Les Bourses européennes repartent à la baisse
Après avoir tenté vendredi à l’ouverture un nouveau rebond, dans le sillage de Wall Street et de l’annonce jeudi soir du soutien massif des grandes banques américaines à l’établissement en difficulté First Republic, les places boursières européennes ont rapidement effacé leurs gains et sont désormais dans le rouge vif.
Au terme d’une semaine extrêmement difficile, marquée par le spectre d’une crise bancaire après plusieurs défaillances de banques régionales américaines et les difficultés de Credit Suisse, l’indice Stoxx Europe 600 a cédé 1,2%, à 436,3 points. A Paris, le CAC 40 et le SBF 120 ont abandonné 1,4% chacun. Le DAX 40 à Francfort a perdu 1,3% et le FTSE 100 à Londres s’est replié de 1%. Sur l’ensemble de la semaine, le Stoxx Europe 600 a abandonné 3,9%.
Wall Street a ouvert en repli, l’indice S&P 500 perdant 1% et le Nasdaq 0,75%.
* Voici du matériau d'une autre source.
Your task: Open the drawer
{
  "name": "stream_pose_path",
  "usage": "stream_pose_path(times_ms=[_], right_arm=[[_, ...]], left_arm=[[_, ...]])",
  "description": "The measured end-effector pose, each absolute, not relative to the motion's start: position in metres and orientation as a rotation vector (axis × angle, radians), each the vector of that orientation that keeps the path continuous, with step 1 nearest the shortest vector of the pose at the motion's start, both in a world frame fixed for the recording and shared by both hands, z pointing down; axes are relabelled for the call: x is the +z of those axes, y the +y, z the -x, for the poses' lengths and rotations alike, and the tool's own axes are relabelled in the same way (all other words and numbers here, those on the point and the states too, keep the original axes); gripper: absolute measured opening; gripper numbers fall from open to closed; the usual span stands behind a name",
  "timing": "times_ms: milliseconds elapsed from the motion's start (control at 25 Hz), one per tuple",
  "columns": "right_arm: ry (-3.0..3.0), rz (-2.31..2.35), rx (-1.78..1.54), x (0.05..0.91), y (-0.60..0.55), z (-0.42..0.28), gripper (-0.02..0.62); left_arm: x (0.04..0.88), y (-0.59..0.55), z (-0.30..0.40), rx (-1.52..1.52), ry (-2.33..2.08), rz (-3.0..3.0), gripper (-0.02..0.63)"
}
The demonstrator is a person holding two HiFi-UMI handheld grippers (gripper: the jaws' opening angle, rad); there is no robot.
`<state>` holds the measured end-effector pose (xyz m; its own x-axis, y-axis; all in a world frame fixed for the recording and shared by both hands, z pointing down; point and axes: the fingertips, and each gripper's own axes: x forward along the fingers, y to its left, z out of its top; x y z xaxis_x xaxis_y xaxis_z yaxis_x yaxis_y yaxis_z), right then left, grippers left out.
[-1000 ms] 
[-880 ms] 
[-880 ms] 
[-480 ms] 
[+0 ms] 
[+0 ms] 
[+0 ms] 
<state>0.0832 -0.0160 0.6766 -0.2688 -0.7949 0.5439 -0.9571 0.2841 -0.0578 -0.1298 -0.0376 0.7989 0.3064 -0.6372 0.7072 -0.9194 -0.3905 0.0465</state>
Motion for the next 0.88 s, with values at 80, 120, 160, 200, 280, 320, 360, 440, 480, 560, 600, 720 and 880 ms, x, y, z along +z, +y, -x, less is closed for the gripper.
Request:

La banque régionale américaine First Republic Bank a reçu jeudi le soutien financier de onze grandes banques sous la forme de dépôts non assurés totalisant 30 milliards de dollars (28,3 milliards d’euros), dont Bank of America, Citigroup, JPMorgan et Wells Fargo pour un montant de 5 milliards chacune. Les grandes banques américaines, qui ont bénéficié ces derniers jours d’un afflux massif de dépôts après les défaillances de Silvergate, de Sillicon Valley Bank (SBV) et Signature Bank, veulent montrer qu’elles sont au chevet des plus petites pour éviter une crise.
A lire aussi : Credit Suisse réveille le spectre d'une crise bancaire
14e banque américaine
Le secteur bancaire est de nouveau en forte baisse en Europe, l’indice EuroStoxx des banques plongeant de 2,7%. A Zurich, l’action Credit Suisse a rechuté de 8%, après le rebond de jeudi suite au soutien des autorités suisses.
Autre signe de nervosité du marché, les indices de volatilité, qui étaient en repli dans la matinée, s’écartent désormais à 24,9 pour le Vix et 29,9 pour le VStoxx.
Pour la quatrième semaine consécutive, les sorties sur les actions se sont poursuivies mais ont été faibles à 26 millions de dollars, selon Barclays sur la base des données d’EPFR Global. Les actions américaines, malgré la forte baisse du marché, ont attiré 2,8 milliards (les autres zones étant en décollecte) sur une période de sept jours au 15 mars. «Les entrées sur les actions américaines ont été menées par le secteur de la technologie, ainsi que par les secteurs défensifs comme les utilities, la santé et la consommation non cyclique», indique Emmanuel Cau, stratégiste chez Barclays. Les services financiers et la consommation discrétionnaire ont également enregistré des achats à l’inverse de l'énergie, des matériaux et de l’industrie. En Europe, le secteur des télécoms est le seul à avoir enregistré des flux entrants, tandis que les financières, sans surprise, ont enregistré des sorties, accompagnées par la consommation discrétionnaire et la santé.
Les investisseurs ont surtout privilégié les actifs refuges, face aux craintes sur le secteur bancaire, avec une collecte record depuis avril 2020 pour les fonds monétaires de 112 milliards de dollars sur la semaine. Les fonds d’emprunts d’Etat américains ont également bénéficié de la fuite vers la qualité avec des entrées de 9 milliards au plus haut depuis mai 2022.